Preventing Search Engines Crawling Content

Discussion in 'Website Design Forum:' started by bamme, Mar 19, 2010.

  1. bamme

    bamme Senior Member

    Hi everyone

    I have gone really quiet on DF recently.. Im dealing with a bit of a distressing problem which is some illegal quite questionnable content on the net - I have gone thru legal procedures to ask the webmasters in question to remove/change the content and they have, but my problem now is with google - though the sensitive images have been removed, they still display them in their cache

    ive tried to use the removal request tool, but in cases where the webmasters have not removed the image from their server, just changed the content of the image itself, the removal request tool doesnt work and denies my request.

    in some cases, the webmaster has redirected a page ive asked them to remove to another page. when you type in an image url too, you get sent to the same redirected page. google removal request tool doesnt work for me here either.

    ive sought help from a couple of people who both say the webmaster needs either to make the content lead to a 404 or use meta information to tell search engines not to crawl. unfortunately i doubt any of the webmasters who have decided to change rather than remove the images in question in order to preserve the page itself will want to make their page uncrawlable or with an ugly plain 404.

    so my task is to give these webmasters a nice option - eg a custom 404 page with a link to different content, or meta information not to index the content ive asked them to remove along with their page redirects theyve set up. i have NEVER done anything like that before, and am afraid i will ask the webmasters to do something so complicated that it puts them off and they wont do it.

    asking them to go thru google image removal request tool themselves after is not an option - there are several images per page, and i very very much doubt anyone would want to spend time doing this, i'd do this bit after they have done the above, and also if i can i would like to take as much of the workload as poss so that webmasters have less to do and are more likely to comply.

    does anyone know the simplest way for a webmaster to pretty much tell google either "hey this image has changed" or "hey dont crawl this" or "theres nothing here" (custom 404)? which one is easiest, and could i do it for them?

    wow that was an essay but hope the point is across - and that someone can help! thankyou.
     
  2. Greg

    Greg Active Member

    Hi Emma,

    You could ask the webmaster to add rules to their robots.txt file (assuming they have one) to prevent any search engines being able to crawl and index the content/pages in question?

    So you would simply need to ask the webmaster to add the rules to their robots.txt file, if they don't have one ask them to upload the one you provide to their root directory.

    Code:
    User-agent: *Disallow: /images/imagename1.jpgDisallow: /pagename.html/
    So go to each site, take a note of each image file, and/or page, then add these to a .txt document (notepad will be fine) and send them the robots.txt file with your e-mail.

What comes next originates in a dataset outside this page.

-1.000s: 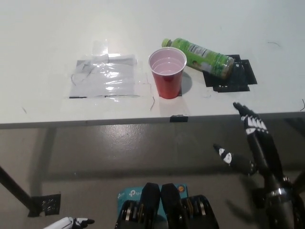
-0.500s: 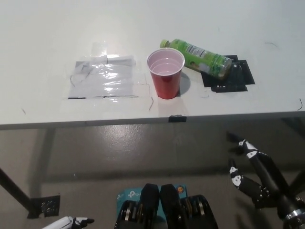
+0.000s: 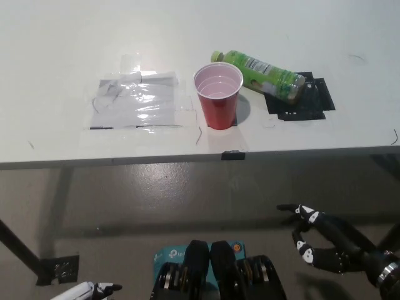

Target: The robot uses its right hand to pick up a bottle kept in the middle of the desk and tilt it into a cup kept next to it to pour water out

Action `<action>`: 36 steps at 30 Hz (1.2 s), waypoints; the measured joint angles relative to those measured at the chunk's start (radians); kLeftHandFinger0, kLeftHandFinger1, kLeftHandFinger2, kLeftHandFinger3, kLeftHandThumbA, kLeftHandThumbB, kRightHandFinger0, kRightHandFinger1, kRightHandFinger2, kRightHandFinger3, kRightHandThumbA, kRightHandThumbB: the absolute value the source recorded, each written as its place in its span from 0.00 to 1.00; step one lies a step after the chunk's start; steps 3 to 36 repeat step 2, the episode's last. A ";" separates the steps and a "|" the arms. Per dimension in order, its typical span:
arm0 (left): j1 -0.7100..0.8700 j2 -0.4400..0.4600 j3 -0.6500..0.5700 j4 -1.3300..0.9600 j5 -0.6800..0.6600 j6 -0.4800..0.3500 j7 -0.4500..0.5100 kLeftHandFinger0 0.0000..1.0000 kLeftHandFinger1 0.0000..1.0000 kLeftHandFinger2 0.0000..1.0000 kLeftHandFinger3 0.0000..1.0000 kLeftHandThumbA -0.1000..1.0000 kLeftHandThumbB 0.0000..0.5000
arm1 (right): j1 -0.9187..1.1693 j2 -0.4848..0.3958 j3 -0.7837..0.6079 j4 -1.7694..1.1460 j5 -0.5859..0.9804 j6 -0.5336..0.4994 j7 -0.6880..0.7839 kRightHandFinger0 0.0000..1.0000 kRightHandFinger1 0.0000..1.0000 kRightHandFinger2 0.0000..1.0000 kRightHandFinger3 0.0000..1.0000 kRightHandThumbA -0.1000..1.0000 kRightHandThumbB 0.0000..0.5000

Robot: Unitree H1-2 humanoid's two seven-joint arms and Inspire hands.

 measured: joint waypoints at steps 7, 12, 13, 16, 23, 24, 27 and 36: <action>0.000 0.000 0.001 0.000 0.000 0.000 0.000 1.00 1.00 1.00 1.00 1.00 0.89 | -0.004 -0.003 0.001 -0.004 0.001 0.012 0.020 0.62 0.60 0.71 0.95 0.20 0.25; 0.000 0.000 0.001 0.000 0.000 0.000 0.000 1.00 1.00 1.00 1.00 1.00 0.89 | -0.004 -0.003 0.001 -0.004 0.001 0.012 0.020 0.62 0.60 0.71 0.95 0.20 0.25; 0.000 0.000 0.001 0.000 0.000 0.000 0.000 1.00 1.00 1.00 1.00 1.00 0.89 | -0.004 -0.003 0.001 -0.004 0.001 0.012 0.020 0.62 0.60 0.71 0.95 0.20 0.25; 0.000 0.000 0.001 0.000 0.000 0.000 0.000 1.00 1.00 1.00 1.00 1.00 0.89 | -0.004 -0.003 0.001 -0.004 0.001 0.012 0.020 0.62 0.60 0.71 0.95 0.20 0.25; 0.000 0.000 0.001 0.000 0.000 0.000 0.000 1.00 1.00 1.00 1.00 1.00 0.89 | -0.004 -0.003 0.001 -0.004 0.001 0.012 0.020 0.62 0.60 0.71 0.95 0.20 0.25; 0.000 0.000 0.001 0.000 0.000 0.000 0.000 1.00 1.00 1.00 1.00 1.00 0.89 | -0.004 -0.003 0.001 -0.004 0.001 0.012 0.020 0.62 0.60 0.71 0.95 0.20 0.25; 0.000 0.000 0.001 0.000 0.000 0.000 0.000 1.00 1.00 1.00 1.00 1.00 0.89 | -0.004 -0.003 0.001 -0.004 0.001 0.012 0.020 0.62 0.60 0.71 0.95 0.20 0.25; 0.000 0.000 0.001 0.000 0.000 0.000 0.000 1.00 1.00 1.00 1.00 1.00 0.89 | -0.004 -0.003 0.001 -0.004 0.001 0.012 0.020 0.62 0.60 0.71 0.95 0.20 0.25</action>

    Of course this won't remove the content from their site, it will just prevent the search engines crawling and indexing the content. That's the simplest/easiest way I can think of asking them, aside from the legal option which it sounds like you've come to a dead end on.

    Hope that helps,
    Greg
     
  3. Harry

    Harry Senior Member

    Uh oh, what have you been up to? ;)
     
  4. bamme

    bamme Senior Member

    thanks greg that seems simple enough for the pics that have been removed from servers, thanks :) but what if the person has just changed whats in the picture, the picture name and its place on whatever webpage stays the same? can they do anything in this case apart from get google to noindex? can they not say to google "hey my page needs recaching" - i understand for this purpose google would probably say ahh go away, but what if a site branding/logo changed or something.. there must be a way..pinging? im not sure at all..

    @Harry: Haha i havent done anything bad, its actually just horrible really theyre pics from when i was for couple years pretty sick and cause i look ill (of course) its ruining modelling jobs i get.. pretty upsetting actually.
     
  5. Jazajay

    Jazajay Active Member

    Hay Emma, sorry will get round to reading your PM soon. Pics you want removed hay wont be asking what your've been up to then. :D

    Mmm....interesting.
    Want to PM me the pic address as it is found in Google image search/cache of it may help me better in helping you get the said image changed.

    Here are several solutions for you to go on.

    1. If the image has changed get links off pages already indexed in Google, bare in mind it's probably in Bing, Yahoo! and Ask as well, and point them to the image it's self.

    So for example <a href="site/noughty-pics-of-you-cough-ill.png">New changed picture</a>

    The search engine then revisits the image notices that it has been changed and changes it's cached version.

    2. Get the webmaster/mistress to add this to the head of their page:
    <meta name="robots" content="noimageindex" />

    For say 2 months.


    What that does is tells the search engines not to index images from within the page, the rest of the content is still indexable. Then wait until they have revisited and hopefully removed the image.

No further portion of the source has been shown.